▸ ASSIGNMENT
Which lines in the entries below contain the string "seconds"? Show each of them in full.

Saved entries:
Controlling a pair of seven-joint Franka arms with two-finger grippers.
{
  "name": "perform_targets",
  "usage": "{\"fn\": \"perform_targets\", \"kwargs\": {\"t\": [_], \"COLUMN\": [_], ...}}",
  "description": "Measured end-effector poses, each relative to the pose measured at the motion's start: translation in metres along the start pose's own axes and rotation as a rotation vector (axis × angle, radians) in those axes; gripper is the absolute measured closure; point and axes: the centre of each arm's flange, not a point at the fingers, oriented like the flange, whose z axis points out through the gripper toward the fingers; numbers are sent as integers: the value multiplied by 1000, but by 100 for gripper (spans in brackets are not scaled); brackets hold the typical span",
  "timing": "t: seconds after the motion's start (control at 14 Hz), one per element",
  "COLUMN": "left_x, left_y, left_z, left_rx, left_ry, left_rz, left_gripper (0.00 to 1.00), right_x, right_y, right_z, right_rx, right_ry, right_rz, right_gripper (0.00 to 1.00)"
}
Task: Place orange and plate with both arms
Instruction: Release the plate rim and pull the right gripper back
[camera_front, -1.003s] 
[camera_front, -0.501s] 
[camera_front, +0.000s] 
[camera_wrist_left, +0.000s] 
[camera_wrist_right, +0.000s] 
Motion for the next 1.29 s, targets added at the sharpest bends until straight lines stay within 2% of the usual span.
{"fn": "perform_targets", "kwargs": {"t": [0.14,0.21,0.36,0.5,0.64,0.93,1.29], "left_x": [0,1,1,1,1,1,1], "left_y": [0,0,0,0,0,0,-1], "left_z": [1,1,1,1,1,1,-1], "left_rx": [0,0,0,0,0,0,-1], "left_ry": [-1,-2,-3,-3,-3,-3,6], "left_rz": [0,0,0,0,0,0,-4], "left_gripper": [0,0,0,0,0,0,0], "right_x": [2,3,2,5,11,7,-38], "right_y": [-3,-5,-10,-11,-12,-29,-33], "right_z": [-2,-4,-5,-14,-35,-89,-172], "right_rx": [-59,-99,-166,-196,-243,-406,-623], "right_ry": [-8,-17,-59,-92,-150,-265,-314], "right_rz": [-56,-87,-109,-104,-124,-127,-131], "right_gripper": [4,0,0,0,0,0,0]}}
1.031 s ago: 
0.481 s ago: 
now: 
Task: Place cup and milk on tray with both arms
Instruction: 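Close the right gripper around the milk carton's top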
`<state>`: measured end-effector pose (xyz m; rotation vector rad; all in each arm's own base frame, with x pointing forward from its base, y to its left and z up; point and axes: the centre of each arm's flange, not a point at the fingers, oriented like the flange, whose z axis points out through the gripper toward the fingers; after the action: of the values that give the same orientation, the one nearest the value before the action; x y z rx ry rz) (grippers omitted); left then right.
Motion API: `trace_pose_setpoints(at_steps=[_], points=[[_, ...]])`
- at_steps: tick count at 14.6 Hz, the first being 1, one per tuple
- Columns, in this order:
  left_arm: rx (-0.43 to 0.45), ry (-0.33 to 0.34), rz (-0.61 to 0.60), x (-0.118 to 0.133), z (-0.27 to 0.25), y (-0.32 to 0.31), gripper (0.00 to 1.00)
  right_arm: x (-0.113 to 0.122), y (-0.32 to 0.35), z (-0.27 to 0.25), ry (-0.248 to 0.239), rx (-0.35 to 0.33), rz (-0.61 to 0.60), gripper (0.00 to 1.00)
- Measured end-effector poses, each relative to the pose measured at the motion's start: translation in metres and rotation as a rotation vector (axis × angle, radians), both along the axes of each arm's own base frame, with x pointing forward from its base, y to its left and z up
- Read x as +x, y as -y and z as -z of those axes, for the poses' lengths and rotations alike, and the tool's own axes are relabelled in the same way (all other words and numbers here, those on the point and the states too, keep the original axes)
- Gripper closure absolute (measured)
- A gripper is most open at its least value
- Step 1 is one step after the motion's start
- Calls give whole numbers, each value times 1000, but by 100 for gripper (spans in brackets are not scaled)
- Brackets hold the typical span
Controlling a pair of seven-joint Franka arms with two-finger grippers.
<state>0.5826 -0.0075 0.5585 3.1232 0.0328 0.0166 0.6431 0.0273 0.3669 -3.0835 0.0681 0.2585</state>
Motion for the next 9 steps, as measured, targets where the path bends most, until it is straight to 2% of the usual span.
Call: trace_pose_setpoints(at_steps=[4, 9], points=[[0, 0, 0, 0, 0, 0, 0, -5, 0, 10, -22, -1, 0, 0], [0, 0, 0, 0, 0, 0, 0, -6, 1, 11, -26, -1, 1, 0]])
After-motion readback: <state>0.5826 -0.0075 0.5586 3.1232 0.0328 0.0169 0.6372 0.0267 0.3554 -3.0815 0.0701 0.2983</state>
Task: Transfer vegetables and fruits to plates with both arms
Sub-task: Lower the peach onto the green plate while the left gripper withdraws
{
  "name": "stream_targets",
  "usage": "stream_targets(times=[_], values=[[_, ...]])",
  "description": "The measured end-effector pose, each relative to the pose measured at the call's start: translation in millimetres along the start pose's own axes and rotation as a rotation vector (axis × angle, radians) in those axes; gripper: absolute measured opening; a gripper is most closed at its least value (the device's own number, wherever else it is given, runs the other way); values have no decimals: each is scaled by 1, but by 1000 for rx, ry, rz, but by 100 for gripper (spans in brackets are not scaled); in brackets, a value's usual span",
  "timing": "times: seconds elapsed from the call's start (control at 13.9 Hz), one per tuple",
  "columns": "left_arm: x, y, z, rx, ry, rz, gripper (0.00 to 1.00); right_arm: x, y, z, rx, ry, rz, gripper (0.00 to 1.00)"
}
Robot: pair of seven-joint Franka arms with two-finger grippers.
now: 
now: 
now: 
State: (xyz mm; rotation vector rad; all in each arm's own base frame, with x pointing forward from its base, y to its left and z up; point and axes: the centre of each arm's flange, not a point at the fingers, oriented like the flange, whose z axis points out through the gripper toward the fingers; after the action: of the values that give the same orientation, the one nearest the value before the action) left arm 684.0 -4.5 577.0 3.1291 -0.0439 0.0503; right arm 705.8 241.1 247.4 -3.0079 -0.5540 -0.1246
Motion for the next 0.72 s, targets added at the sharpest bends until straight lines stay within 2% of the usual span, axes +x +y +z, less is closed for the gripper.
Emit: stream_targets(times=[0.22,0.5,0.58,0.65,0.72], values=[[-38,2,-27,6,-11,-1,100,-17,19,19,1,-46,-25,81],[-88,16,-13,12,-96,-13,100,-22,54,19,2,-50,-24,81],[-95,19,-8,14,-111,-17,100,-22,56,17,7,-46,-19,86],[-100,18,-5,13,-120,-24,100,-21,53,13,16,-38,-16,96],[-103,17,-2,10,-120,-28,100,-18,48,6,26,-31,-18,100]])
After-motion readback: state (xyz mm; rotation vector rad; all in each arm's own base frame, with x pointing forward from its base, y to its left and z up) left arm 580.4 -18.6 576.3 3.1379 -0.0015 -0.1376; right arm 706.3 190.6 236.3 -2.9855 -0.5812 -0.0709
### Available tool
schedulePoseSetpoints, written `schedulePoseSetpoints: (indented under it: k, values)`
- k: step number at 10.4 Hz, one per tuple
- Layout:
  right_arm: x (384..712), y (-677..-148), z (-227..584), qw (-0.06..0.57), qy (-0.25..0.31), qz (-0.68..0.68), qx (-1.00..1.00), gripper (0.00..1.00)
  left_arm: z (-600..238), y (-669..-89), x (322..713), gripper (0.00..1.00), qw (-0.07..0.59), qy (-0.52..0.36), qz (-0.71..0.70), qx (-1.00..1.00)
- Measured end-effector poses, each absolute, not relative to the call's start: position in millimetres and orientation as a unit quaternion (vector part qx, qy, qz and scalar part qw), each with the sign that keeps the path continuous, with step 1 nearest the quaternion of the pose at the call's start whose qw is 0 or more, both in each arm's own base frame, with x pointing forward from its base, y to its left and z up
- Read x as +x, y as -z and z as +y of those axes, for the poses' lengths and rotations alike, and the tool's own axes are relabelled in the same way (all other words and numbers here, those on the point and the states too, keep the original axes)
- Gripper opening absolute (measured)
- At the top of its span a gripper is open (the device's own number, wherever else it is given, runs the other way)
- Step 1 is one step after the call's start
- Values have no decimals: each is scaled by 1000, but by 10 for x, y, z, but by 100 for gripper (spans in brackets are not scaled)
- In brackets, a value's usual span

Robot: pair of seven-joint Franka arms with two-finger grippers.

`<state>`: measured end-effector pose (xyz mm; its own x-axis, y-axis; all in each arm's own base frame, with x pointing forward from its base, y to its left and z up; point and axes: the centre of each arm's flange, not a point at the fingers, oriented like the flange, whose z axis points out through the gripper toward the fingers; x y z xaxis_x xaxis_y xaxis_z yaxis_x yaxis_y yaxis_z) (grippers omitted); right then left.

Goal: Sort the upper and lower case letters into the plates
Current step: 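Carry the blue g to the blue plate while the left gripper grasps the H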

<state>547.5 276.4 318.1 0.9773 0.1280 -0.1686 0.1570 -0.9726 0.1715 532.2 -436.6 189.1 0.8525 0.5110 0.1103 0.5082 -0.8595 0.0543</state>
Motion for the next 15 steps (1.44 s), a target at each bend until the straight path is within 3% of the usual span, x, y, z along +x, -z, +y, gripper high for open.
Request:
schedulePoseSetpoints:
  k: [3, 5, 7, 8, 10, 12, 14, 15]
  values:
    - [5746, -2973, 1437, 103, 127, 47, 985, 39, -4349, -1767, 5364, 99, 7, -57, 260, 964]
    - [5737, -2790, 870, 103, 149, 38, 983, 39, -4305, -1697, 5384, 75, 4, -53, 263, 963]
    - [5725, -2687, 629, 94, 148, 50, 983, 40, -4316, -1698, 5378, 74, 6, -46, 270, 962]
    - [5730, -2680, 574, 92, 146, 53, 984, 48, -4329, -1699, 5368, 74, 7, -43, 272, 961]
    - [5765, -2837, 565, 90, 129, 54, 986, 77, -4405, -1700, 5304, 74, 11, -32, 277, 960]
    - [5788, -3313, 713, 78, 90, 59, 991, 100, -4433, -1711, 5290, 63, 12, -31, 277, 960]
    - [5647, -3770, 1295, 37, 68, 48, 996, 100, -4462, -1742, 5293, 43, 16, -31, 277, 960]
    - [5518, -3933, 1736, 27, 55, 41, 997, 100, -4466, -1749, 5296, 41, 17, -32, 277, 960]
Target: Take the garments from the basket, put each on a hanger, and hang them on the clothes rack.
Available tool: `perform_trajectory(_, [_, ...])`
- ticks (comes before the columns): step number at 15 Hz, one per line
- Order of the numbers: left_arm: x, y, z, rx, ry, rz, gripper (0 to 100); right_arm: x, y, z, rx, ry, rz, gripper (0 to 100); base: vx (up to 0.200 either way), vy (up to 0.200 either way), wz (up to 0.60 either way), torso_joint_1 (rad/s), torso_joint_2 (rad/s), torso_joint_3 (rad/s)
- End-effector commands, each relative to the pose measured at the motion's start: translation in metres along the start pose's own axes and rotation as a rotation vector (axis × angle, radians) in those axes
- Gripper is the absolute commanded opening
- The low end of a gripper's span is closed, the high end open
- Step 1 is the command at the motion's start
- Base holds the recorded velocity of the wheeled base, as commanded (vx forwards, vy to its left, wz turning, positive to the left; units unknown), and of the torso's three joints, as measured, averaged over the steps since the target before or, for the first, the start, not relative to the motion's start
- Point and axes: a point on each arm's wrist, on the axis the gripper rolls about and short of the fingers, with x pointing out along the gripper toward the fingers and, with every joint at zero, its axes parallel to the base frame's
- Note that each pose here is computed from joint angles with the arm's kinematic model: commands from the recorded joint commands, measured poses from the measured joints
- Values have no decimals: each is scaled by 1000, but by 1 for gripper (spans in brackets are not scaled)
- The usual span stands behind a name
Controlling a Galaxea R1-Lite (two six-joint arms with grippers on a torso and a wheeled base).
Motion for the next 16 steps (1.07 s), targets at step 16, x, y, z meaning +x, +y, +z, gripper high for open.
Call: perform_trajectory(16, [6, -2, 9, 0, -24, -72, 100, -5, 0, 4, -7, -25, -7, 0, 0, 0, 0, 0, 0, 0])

▸ TASK ANSWER
  "timing": "t: seconds after the motion's start (control at 14 Hz), one per element",
  "timing": "times: seconds elapsed from the call's start (control at 13.9 Hz), one per tuple",

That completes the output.